> [Aim of the exercise]
The answer is a number and nothing else: the count of lines in these entries containing the word "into".

[Records excerpted from a collection]
# # # #

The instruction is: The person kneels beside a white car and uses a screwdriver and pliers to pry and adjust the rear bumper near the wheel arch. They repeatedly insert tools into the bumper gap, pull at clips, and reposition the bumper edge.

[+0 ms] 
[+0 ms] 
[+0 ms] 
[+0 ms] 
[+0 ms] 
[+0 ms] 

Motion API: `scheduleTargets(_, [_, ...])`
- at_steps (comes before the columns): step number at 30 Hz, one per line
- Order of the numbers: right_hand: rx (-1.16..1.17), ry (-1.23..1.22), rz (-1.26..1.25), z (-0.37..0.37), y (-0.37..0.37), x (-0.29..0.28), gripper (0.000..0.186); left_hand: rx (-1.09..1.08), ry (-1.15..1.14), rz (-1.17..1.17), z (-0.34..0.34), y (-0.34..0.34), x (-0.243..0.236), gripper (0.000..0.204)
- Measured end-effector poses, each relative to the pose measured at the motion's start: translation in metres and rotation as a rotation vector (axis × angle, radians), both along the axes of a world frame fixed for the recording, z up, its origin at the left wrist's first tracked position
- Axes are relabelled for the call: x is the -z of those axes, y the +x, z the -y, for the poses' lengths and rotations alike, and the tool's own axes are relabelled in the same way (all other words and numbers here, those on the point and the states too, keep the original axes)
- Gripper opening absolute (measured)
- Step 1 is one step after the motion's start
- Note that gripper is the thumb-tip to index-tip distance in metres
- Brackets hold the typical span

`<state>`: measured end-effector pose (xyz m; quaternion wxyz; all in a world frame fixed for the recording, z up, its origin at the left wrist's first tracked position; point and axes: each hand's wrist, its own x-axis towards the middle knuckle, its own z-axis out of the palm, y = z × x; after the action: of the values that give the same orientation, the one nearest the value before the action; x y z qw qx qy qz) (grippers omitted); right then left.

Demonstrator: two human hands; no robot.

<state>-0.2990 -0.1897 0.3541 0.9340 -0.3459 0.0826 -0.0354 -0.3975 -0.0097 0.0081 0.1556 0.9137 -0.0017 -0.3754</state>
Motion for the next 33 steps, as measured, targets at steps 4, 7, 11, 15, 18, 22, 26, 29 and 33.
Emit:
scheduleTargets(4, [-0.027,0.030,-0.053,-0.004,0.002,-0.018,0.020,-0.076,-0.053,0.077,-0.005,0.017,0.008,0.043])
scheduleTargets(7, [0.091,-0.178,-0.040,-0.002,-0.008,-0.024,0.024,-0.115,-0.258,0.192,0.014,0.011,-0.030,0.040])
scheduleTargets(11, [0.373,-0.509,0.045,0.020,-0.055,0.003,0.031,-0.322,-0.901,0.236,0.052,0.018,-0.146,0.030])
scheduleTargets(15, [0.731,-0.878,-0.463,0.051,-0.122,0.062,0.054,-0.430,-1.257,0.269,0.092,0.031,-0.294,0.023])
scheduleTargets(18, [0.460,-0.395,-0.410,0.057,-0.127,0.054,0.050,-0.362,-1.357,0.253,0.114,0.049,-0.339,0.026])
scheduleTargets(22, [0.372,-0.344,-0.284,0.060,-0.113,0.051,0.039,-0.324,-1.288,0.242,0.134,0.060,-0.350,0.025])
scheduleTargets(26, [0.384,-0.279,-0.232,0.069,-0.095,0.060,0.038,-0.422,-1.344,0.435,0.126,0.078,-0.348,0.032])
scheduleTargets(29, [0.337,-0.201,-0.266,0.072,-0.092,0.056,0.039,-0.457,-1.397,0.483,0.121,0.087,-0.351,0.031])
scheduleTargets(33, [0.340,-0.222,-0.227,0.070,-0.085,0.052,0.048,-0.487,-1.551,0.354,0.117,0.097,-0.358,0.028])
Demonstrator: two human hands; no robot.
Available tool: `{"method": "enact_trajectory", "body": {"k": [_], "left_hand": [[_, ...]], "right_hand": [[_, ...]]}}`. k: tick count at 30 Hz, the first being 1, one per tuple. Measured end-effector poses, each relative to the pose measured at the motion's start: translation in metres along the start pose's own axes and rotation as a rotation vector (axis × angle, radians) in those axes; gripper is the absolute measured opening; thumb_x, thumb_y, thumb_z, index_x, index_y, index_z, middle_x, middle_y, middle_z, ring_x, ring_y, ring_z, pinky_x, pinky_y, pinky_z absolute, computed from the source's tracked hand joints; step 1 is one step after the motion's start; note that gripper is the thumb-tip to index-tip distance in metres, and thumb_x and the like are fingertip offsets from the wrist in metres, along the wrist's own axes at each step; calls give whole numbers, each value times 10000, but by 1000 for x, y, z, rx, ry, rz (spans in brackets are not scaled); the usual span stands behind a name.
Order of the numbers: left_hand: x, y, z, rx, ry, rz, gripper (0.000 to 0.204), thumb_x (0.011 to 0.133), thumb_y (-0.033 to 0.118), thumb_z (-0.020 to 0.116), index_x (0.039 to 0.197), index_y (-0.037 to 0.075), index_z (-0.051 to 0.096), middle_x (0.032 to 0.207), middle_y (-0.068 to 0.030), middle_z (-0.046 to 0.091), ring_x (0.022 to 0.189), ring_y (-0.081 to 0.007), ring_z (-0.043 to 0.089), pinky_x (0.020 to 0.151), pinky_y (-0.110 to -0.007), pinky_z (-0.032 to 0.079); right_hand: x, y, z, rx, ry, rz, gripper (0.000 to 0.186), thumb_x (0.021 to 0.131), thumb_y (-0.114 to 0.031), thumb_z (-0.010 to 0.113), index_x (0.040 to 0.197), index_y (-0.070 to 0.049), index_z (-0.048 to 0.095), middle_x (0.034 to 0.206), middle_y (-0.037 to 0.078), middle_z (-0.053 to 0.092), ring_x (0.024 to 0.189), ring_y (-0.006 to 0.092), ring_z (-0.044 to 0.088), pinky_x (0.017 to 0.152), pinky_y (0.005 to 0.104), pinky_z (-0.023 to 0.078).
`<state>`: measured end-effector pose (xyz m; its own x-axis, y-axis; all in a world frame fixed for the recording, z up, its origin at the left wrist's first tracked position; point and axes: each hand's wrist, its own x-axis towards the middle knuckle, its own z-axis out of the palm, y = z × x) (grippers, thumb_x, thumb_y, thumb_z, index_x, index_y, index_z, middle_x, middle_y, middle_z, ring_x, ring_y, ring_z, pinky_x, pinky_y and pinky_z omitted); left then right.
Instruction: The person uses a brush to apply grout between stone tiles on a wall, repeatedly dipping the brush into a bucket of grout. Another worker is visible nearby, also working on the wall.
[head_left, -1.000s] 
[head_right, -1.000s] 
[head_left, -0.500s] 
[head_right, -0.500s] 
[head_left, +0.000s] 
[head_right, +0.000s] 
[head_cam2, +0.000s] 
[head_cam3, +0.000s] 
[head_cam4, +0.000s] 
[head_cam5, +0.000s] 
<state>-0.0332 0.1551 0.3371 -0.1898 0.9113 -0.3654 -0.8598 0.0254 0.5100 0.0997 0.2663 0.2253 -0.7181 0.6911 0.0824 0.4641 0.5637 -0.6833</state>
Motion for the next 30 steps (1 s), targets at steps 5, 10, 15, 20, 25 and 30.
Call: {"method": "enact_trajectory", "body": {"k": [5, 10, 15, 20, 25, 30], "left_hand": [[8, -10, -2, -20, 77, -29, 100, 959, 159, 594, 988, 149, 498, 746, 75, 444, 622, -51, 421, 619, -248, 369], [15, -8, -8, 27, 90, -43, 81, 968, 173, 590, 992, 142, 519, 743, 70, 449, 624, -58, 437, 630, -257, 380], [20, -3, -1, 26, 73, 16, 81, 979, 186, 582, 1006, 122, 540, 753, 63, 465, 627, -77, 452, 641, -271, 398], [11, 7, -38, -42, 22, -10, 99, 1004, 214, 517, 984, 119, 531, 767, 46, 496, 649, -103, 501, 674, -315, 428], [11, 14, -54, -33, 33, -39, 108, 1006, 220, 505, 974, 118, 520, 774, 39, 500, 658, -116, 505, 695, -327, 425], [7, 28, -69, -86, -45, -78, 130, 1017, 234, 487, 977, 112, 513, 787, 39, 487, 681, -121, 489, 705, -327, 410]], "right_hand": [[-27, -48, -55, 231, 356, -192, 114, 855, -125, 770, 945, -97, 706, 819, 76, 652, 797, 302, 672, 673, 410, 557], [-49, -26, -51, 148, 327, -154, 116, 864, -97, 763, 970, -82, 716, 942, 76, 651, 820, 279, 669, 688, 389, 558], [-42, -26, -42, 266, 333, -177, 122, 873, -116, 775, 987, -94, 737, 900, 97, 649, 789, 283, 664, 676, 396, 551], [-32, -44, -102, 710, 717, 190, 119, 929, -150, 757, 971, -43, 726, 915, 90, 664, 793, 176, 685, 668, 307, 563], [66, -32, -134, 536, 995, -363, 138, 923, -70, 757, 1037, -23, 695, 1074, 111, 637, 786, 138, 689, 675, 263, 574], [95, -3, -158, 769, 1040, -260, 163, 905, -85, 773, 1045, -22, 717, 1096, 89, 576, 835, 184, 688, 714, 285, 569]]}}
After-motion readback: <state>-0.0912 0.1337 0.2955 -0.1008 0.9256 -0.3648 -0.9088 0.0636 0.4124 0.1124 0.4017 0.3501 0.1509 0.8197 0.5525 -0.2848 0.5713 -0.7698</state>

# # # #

> [Response to this exercise]
2